To establish municipal liability, a plaintiff must identify a "government policy or custom, whether made by its lawmakers or by those whose edicts or acts may fairly be said to represent official policy," that inflicts an injury under Section 1983. Monell v. New York City Dept. of Soc. Servs., 436 U.S. 658, 694 (1978). In Monell, the Court held that a municipality may not be held liable based on a theory of respondeat superior. Id. Thus, not every action taken by public officials subjects a municipality to Section 1983 liability; "municipal liability attaches only where the decisionmaker possesses final authority to establish municipal policy." Pembaur v. City of Cincinnati, 475 U.S. 469, 482 (1986) (plurality opinion) (emphasis added). "[T]he question of whether a given official is the municipality's final policymaker in a given area is a matter of law to be decided by the court." Jeffes v. Barnes, 208 F.3d 49, 57 (2d Cir. 2000). The public official must have policymaking authority with respect to "the action alleged to have caused the particular constitutional or statutory violation." Jett v. Dallas Indep. Sch. Dist., 491 U.S. 701, 737 (1989). In a case involving retaliatory discharge, city officials not authorized to make employment policy lack final authority to provide a basis for municipal liability. City of St. Louis v. Praprotnik, 485 U.S. 112, 128 (1988) (plurality opinion). Additionally, when an official's decisions are constrained by written municipal policies or subjected to review, that official lacks final policymaking authority. Id. at 127.

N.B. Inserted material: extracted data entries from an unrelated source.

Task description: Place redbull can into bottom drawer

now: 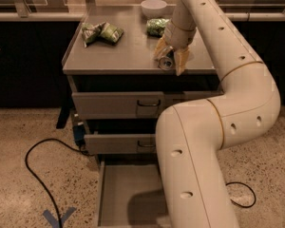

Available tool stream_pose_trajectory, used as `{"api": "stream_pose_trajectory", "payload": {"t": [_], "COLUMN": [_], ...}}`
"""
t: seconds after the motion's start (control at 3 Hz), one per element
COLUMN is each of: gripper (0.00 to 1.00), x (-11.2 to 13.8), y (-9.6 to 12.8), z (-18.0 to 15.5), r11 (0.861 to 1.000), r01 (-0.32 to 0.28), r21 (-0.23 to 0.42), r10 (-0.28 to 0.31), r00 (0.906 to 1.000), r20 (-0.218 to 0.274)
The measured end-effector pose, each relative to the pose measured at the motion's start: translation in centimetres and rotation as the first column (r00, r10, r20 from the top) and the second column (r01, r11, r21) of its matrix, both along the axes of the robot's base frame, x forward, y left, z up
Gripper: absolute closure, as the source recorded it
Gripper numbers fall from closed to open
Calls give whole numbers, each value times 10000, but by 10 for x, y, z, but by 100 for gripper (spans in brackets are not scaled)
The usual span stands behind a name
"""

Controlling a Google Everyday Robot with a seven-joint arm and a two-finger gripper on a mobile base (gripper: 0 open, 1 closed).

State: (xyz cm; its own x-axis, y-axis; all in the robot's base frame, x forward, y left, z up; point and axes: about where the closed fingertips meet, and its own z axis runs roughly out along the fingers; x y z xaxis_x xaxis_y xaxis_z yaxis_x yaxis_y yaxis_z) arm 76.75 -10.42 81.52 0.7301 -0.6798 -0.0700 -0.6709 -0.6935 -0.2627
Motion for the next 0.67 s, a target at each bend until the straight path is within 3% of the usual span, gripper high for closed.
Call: {"api": "stream_pose_trajectory", "payload": {"t": [0.67], "gripper": [87], "x": [0], "y": [0], "z": [0], "r11": [10000], "r01": [0], "r21": [0], "r10": [0], "r00": [10000], "r20": [1]}}
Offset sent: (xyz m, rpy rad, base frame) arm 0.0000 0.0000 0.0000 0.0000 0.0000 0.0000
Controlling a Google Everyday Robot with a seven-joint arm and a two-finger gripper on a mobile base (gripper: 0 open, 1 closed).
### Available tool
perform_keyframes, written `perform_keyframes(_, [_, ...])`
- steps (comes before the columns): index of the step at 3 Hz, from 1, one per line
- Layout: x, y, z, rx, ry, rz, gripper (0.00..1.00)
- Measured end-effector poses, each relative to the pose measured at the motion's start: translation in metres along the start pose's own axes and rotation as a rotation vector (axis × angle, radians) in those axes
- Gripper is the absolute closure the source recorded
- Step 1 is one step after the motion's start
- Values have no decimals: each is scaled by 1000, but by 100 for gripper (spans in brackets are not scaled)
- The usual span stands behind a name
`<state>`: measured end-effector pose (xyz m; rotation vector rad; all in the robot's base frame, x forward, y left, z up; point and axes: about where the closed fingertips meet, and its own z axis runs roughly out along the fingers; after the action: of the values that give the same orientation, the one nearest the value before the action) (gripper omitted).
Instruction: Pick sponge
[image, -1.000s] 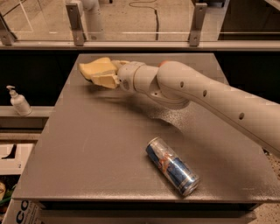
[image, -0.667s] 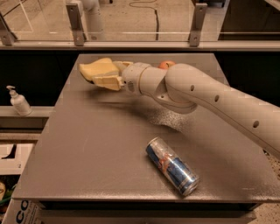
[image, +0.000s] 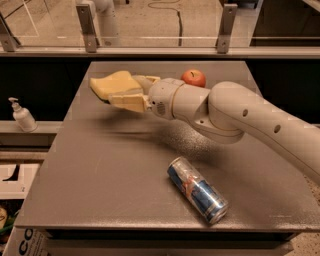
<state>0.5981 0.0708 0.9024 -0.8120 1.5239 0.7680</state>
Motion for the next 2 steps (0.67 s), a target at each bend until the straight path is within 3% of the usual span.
perform_keyframes(2, [-10, 25, -28, -55, -33, 38, 100])
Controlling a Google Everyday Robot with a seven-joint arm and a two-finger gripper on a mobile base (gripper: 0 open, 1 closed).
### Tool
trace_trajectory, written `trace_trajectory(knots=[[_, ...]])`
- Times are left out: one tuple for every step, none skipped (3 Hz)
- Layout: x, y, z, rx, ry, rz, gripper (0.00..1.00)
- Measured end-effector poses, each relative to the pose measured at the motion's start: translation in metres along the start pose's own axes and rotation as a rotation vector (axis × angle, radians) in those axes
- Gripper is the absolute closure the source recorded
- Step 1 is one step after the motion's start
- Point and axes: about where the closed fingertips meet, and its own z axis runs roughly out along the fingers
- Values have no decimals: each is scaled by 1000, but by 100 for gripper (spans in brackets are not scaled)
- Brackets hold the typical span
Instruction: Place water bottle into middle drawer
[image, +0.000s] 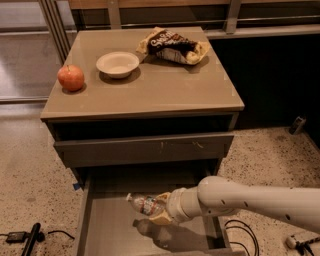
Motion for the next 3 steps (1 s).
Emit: trace_trajectory(knots=[[38, 3, 33, -16, 31, 59, 100], [68, -7, 69, -30, 90, 96, 100], [88, -24, 91, -19, 147, 91, 100]])
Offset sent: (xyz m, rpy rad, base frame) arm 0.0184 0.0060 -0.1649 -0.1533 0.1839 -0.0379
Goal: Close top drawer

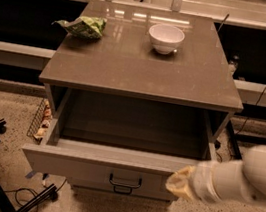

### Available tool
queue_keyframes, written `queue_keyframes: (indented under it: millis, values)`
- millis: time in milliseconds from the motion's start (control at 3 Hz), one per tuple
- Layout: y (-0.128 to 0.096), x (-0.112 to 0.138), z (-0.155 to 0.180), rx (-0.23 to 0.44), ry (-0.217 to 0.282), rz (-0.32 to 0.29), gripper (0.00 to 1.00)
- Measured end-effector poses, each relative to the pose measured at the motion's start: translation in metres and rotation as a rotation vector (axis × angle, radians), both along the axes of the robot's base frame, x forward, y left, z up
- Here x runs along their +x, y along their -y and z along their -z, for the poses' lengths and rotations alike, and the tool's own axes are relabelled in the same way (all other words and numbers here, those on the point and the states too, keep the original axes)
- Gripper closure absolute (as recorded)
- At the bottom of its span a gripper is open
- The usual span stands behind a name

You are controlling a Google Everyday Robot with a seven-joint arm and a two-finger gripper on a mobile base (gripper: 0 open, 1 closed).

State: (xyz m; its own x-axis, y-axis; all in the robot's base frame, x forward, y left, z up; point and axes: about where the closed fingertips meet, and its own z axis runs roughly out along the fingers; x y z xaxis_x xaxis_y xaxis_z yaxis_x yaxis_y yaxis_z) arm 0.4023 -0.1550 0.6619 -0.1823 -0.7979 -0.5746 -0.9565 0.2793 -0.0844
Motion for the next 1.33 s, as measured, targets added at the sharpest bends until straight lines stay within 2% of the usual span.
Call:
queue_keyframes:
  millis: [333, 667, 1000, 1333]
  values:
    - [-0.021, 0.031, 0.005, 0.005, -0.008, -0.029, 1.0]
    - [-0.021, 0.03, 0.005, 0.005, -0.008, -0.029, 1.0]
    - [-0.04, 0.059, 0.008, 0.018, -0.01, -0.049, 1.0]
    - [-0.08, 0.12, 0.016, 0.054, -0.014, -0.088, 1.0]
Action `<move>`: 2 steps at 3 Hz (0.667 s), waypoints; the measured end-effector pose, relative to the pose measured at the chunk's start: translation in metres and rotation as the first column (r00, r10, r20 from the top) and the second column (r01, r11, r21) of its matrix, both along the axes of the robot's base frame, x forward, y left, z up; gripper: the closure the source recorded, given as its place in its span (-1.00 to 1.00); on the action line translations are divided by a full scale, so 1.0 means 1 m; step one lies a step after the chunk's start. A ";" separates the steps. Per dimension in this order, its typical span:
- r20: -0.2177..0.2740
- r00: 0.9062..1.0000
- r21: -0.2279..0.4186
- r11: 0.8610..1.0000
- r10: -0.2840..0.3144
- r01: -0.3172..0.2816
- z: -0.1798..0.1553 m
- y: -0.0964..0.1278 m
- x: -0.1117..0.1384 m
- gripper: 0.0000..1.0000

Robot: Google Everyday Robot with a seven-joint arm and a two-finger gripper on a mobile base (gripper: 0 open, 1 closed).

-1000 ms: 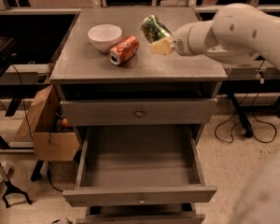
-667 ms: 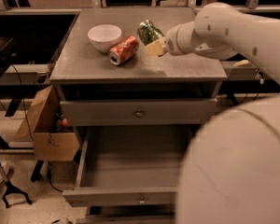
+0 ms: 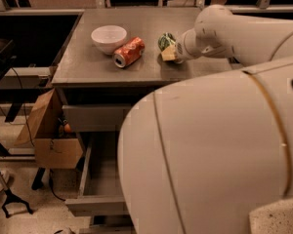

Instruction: Pick green can from middle drawer and place on counter

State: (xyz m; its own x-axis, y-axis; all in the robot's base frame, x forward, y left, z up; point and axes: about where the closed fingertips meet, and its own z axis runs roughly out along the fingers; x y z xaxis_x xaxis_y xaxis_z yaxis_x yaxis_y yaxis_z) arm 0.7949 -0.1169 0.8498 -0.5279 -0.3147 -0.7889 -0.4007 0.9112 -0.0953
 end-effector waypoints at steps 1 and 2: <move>-0.004 1.000 0.002 1.000 -0.017 0.017 -0.001 -0.006 0.000 -1.00; -0.004 1.000 0.002 1.000 -0.017 0.017 -0.001 -0.006 0.000 -1.00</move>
Offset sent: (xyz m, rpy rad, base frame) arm 0.0002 -0.0060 -0.0007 0.0021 0.0038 -0.0170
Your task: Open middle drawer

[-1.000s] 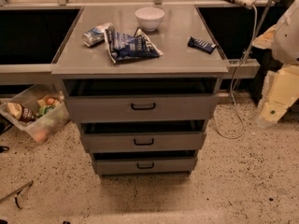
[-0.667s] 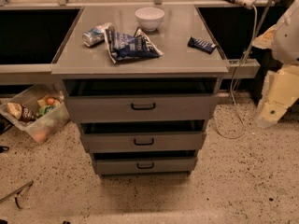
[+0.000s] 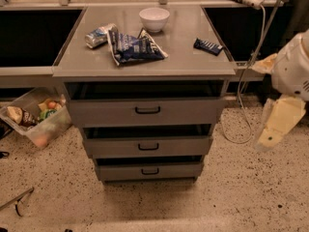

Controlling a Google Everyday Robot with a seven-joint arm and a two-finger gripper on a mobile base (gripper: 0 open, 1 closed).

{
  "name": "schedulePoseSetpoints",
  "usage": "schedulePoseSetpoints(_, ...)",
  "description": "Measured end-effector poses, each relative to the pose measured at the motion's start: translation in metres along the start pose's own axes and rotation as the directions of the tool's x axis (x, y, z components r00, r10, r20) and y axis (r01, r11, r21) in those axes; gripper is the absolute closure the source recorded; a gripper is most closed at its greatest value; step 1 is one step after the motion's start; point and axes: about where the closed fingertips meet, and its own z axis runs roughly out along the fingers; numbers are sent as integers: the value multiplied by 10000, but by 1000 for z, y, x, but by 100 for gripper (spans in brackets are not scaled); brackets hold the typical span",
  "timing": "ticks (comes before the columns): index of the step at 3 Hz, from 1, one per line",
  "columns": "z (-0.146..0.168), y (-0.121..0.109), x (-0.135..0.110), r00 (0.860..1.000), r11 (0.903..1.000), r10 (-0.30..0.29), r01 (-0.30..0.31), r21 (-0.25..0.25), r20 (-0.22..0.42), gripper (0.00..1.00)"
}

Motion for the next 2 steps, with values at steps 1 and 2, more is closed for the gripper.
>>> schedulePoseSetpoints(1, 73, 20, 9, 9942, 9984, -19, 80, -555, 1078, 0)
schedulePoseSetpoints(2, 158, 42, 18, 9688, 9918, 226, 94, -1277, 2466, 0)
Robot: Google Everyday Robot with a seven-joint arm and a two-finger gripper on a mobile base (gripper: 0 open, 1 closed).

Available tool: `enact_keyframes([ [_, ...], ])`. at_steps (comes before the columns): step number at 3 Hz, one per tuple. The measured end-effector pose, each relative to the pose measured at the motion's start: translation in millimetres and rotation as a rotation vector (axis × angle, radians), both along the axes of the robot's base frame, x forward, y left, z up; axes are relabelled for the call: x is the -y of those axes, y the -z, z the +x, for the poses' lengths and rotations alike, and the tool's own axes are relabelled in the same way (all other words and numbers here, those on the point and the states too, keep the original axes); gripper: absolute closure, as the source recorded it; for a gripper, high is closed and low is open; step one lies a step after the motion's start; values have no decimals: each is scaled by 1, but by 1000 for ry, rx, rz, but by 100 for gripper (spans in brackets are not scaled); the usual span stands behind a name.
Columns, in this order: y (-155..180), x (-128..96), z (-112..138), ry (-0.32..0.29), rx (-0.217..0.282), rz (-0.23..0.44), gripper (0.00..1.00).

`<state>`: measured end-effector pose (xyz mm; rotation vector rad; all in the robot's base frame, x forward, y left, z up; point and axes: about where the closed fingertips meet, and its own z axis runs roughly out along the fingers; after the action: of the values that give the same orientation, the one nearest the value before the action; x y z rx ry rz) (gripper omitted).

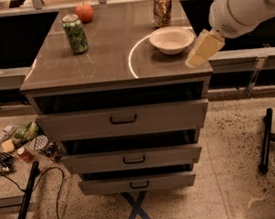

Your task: Move paper bowl near green can

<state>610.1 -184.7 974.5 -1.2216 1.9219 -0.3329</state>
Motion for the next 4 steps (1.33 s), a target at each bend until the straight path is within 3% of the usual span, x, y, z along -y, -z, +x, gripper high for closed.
enact_keyframes([
  [2,1,-26,72,-156,208,73,0],
  [3,13,-37,96,-193,247,44,0],
  [4,38,-41,123,-198,249,-22,4],
])
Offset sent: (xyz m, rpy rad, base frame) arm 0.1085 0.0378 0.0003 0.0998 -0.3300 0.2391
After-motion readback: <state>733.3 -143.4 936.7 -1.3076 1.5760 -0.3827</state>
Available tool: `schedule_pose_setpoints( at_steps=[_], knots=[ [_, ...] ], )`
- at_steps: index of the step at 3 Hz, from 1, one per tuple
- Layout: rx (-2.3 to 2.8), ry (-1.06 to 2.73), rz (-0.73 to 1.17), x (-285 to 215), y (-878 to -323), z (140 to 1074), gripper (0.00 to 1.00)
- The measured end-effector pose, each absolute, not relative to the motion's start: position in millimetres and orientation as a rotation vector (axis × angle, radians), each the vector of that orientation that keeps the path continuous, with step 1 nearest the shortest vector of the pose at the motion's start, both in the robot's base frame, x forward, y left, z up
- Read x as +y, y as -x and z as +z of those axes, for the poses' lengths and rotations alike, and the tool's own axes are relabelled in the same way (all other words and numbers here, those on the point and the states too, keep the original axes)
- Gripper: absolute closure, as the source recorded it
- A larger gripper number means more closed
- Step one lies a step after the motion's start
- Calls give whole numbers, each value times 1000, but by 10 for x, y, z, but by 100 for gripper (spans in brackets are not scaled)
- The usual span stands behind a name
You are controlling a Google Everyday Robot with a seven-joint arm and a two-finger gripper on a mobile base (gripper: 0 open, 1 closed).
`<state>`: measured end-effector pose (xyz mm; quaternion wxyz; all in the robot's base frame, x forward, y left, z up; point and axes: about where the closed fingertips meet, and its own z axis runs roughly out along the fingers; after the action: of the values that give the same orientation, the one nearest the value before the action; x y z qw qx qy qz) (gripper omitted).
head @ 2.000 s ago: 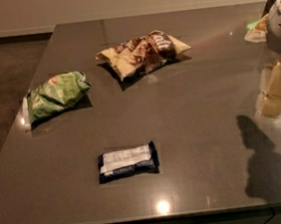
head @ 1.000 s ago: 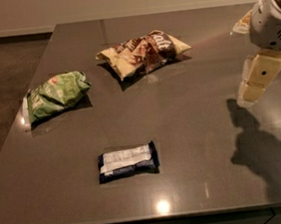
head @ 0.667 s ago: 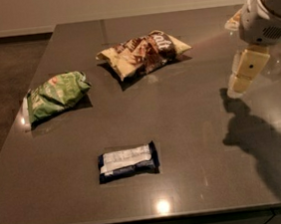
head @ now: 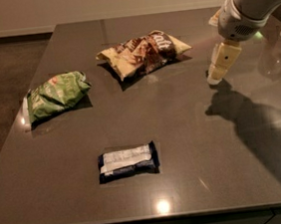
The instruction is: Move brown chip bag near rxbar blueberry
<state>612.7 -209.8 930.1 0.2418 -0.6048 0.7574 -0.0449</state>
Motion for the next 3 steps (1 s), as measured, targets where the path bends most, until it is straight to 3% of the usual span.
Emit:
schedule_pose_setpoints(
  at_steps=[3],
  knots=[
    [2086, 1561, -24, -1586, -7007, 9007, 0]
  ],
)
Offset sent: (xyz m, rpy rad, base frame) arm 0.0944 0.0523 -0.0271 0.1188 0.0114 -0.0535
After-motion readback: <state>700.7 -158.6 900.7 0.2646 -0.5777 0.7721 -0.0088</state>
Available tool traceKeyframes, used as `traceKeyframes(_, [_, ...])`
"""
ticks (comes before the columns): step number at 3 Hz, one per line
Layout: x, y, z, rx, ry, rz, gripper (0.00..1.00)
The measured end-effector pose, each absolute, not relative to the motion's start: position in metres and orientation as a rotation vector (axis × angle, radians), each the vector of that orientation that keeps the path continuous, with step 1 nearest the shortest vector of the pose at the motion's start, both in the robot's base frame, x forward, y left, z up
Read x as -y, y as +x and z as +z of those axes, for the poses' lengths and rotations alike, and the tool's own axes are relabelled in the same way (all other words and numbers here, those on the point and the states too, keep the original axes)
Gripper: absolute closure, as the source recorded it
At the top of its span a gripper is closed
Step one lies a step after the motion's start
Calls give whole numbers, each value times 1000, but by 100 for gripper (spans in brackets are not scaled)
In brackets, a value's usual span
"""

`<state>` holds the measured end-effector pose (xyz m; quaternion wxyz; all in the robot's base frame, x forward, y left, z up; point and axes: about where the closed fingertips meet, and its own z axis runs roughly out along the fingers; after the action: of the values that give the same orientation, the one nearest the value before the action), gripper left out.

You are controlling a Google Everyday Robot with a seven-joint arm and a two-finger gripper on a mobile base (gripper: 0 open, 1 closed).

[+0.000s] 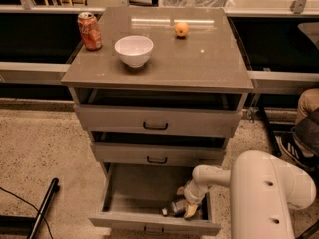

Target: Pick blue plastic bottle from bottom drawer and place on counter

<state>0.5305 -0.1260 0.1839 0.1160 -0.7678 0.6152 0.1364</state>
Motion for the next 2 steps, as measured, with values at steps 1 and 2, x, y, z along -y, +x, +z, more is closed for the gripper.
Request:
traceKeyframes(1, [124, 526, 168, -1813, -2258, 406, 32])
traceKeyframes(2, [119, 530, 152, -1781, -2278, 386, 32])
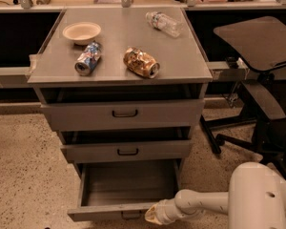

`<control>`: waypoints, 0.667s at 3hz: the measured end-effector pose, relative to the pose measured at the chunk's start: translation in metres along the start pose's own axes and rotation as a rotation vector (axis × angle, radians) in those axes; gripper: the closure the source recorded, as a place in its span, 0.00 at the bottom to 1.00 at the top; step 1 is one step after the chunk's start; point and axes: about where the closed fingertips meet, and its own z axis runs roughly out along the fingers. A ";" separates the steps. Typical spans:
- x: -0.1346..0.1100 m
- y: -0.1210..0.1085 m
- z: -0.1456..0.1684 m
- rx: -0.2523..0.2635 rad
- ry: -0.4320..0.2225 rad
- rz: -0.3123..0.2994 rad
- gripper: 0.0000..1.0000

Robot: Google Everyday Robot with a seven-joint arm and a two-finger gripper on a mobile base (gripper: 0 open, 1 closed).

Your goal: Close bottom drawer

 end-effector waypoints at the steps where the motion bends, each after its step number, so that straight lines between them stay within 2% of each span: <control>1: 0.000 0.000 0.000 0.000 0.000 0.000 0.27; 2: 0.000 0.000 0.000 0.000 0.000 0.000 0.04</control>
Offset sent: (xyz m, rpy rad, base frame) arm 0.0000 0.0000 0.0000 0.0000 0.0000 0.0000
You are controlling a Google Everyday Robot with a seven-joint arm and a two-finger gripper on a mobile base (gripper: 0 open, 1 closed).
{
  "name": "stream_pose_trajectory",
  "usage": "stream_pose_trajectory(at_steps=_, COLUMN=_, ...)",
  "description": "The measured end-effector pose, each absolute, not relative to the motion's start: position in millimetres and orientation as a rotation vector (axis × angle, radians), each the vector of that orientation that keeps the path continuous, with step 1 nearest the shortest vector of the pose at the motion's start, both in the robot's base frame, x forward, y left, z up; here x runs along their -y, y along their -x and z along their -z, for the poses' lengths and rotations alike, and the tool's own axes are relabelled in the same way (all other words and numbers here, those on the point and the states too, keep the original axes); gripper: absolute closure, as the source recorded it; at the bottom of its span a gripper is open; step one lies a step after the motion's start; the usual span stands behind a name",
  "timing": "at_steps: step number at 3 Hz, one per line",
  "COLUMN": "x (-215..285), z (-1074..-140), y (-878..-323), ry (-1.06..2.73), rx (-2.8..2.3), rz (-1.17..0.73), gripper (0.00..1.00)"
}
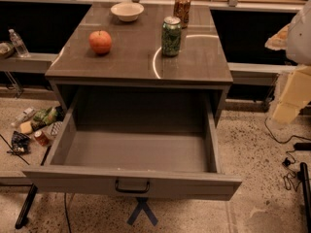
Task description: Place green can into top drawer
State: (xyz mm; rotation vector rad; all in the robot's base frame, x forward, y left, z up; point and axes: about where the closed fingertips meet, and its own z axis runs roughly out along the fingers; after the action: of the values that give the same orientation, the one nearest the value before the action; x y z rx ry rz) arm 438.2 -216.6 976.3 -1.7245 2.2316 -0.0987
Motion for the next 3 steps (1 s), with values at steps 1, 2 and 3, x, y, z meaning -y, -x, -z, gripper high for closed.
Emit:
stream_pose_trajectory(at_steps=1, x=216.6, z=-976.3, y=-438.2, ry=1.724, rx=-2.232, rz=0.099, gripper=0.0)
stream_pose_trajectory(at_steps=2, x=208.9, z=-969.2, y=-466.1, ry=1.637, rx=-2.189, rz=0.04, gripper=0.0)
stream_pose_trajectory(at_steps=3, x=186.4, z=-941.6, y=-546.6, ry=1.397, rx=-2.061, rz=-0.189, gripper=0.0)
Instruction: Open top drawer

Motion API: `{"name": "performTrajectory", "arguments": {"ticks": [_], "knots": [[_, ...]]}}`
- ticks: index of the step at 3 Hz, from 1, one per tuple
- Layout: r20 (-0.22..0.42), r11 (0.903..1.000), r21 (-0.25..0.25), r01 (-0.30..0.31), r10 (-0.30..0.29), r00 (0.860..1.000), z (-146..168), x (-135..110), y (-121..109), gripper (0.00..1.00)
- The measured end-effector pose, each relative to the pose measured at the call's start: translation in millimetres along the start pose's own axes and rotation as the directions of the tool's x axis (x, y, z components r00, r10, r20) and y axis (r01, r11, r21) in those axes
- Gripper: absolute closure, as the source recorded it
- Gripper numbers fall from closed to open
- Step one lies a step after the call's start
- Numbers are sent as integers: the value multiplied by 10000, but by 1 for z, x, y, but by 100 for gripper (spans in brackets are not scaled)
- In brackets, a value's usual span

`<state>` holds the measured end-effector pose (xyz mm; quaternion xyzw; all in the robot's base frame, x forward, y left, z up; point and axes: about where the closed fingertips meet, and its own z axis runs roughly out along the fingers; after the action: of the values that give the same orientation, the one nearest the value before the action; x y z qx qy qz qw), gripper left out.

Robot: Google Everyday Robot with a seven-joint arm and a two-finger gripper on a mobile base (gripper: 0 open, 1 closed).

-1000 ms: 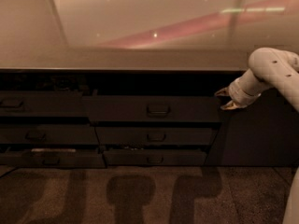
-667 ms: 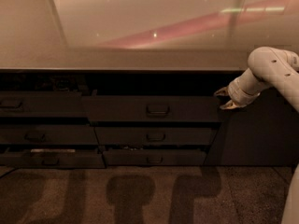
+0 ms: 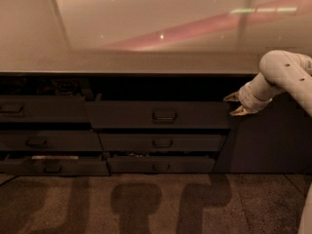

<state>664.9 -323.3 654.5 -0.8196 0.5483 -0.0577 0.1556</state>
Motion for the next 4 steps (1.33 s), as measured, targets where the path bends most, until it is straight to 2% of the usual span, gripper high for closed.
{"name": "performTrajectory", "arguments": {"ticks": [4], "knots": [[-22,10000,-28,95,-96,10000,-4,-2,13,100]]}}
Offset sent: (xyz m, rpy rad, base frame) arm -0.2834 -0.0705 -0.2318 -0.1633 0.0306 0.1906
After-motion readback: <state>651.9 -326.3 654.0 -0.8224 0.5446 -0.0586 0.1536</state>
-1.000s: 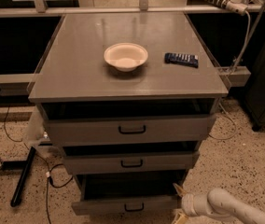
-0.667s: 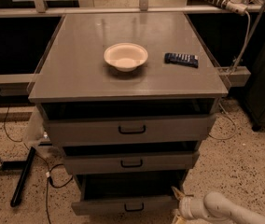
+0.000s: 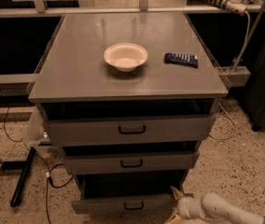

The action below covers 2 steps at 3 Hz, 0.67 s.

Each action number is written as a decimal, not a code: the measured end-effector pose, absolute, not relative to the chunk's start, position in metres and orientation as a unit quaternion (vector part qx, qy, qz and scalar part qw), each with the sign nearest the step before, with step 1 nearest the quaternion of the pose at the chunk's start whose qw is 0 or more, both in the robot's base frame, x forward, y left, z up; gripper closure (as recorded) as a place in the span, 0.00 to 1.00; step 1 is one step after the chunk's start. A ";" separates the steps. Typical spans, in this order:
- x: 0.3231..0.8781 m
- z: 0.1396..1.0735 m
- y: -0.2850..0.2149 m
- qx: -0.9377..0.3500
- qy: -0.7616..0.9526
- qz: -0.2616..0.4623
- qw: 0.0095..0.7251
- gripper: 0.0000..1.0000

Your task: Open bottom drawer

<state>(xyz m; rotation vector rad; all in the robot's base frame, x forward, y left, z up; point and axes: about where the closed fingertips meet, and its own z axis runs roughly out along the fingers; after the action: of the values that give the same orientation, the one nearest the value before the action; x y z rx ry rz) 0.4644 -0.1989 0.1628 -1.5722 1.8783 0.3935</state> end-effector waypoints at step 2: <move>0.465 0.172 -0.199 -0.599 0.716 0.150 0.324 0.65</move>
Offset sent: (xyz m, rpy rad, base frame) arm -0.0116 -0.0096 0.0110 0.0045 -0.0003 0.0309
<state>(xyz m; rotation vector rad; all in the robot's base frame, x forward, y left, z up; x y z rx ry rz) 0.4652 -0.1991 0.1717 -1.5723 1.8783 0.3936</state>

In the Amended Complaint, Plaintiff alleges that Defendants Harrington and Paul were empowered to make policy decisions on behalf of Metro-North and the MTA. Although the Second Circuit has held that complaints containing only conclusory, vague, or general allegations supporting claims of municipal liability should be dismissed for failure to state a claim, Dwares v. City of New York, 985 F.2d 94, 100 (2d Cir. 1993), Leatherman appears to have rejected this interpretation of the pleading standard applicable to municipal liability claims. See Leatherman, 507 U.S. at 165, 168; see also Simpkins v. Bellevue Hosp., 832 F. Supp. 69, 74 n.3 (S.D.N.Y. 1993) ("[T]he Leatherman opinion . . . appears to change the law in the Second Circuit which theretofore required dismissal of a complaint which merely asserted conclusorily the existence of a policy without allegations of fact beyond the single incident alleged in the complaint."). Several Second Circuit district courts have observed that Leatherman appears to adopt the Ninth Circuit rule that "a claim of municipal liability under Section 1983 is sufficient to withstand a motion to dismiss even if the claim is based on nothing more than a bare allegation that the individual officers' conduct conformed to official policy, custom, or practice." Karim-Panahi v. Los Angeles Police Dept., 839 F.2d 621, 624 (9th Cir. 1988); see, e.g., Hughes v. City of Hartford, 96 F. Supp. 2d 114, 116-17 (D. Conn. 2000); Lucas v. New York City, No. 95 CIV. 0854 (MBM), 1995 WL 675477, at *3 (S.D.N.Y. Nov. 14, 1995); Simpkins, 832 F. Supp. at 7374. Under the Leatherman rule, therefore, Plaintiff's bare allegations that Harrington was a "policy maker" and that both Harrington and Paul were empowered to make policy decisions on behalf of Metro-North/MTA are sufficient, albeit minimally so, to withstand the instant Rule 12(b)(6) motion. See Leatherman, 507 U.S. at 165, 168.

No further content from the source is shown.